There are various complications arising out of functions and conflicts that can arise when a Cabinet Minister, Non Cabinet Minister and a Deputy Minister is involved in the same subject. For example, if a Non Cabinet Minister is also a Deputy Minister, is he entitled to both salaries and other perks? If a strong division exists among Ministers, Deputy Ministers and Non Cabinet Ministers on policy matters, or on matters where benefits could be granted to the masses, it is possible that such matters would be resolved in favour of the Cabinet Minister, ensuring maximum political benefit for him and his constituency?
These issues need to be clarified but unfortunately no attempt has been made to do so in a transparent manner.
Finance Ministry held by President
The questionable practice of the President being in charge of the Finance Ministry continues to date. This dilutes the financial accountability of the government in many ways. The President usually does not attend Parliament and therefore direct questioning by the Members is practically impossible. Unlike the subject of national security, public finance is not a matter that could be kept confidential under any circumstances.
It is noteworthy that this unhealthy practice continues despite the existence of a clear Constitutional framework indicating that it is not desirable for the President to hold the position of Finance Minister.

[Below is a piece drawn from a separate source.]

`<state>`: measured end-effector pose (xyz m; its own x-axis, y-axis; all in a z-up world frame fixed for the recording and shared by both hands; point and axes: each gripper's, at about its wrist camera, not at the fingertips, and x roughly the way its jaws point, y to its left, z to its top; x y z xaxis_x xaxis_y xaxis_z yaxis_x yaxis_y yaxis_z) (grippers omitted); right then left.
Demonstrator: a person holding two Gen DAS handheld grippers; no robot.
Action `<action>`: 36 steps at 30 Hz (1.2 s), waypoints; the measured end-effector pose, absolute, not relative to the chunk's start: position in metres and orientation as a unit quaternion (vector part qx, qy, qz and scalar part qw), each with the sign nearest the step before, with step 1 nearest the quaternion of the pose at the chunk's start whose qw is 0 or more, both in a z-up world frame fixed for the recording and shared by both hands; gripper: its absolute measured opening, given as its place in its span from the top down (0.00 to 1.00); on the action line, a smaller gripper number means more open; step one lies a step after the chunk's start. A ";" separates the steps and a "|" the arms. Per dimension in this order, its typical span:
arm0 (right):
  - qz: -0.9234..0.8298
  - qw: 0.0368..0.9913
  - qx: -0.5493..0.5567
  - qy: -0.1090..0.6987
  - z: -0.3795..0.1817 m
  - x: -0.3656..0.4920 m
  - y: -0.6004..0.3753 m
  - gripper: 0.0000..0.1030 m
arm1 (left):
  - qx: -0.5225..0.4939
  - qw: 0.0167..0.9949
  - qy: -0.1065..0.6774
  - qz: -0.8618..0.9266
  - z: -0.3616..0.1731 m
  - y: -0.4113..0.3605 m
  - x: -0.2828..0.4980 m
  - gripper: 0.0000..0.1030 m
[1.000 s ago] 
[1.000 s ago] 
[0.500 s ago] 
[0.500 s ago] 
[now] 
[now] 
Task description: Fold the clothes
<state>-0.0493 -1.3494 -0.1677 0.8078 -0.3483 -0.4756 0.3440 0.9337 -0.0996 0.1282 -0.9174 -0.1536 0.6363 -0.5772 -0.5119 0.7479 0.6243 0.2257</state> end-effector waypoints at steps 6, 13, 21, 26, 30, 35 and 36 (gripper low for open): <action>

For example, under Article 151 of the Constitution, the Contingency Fund cannot be utilized by the Finance Minister without the consent of the President.
Furthermore, the Minister of Finance is virtually responsible for the policy and administrative directions of the Finance Ministry which entails enormous amount of specific activities. There are various statutes where the Finance Minister is designated as the appellate authority and where he cannot delegate his functions. The Finance Minister is thus required to be a full time person who handles nothing else. The President, being in charge of the overall affairs of Cabinet and the State is not practically capable of dedicating himself over the affairs of the Finance Ministry, even with the assistance of technocrats and / or an administrative staff.
It is reasonable to assume that today’s political environment demands that unless a member of the ruling party is given a portfolio to reap the benefits of an electoral victory, such member could cross to the opposition. There is no apparent political will or commitment to change this culture in Sri Lanka.
TISL observes the continuity of the same unhealthy practice of having irrational and unfairly large number of Ministries, at the expense of public funds.
There is certainly an urgent need to change this style of governance. Without a strong public demand and outcry, the political leadership does not realize the shameless and obvious weaknesses, for which they are mainly responsible.With a view to encouraging the public to take up this issue, TISL is considering a reporting system of Ministerial expenditure, in due course.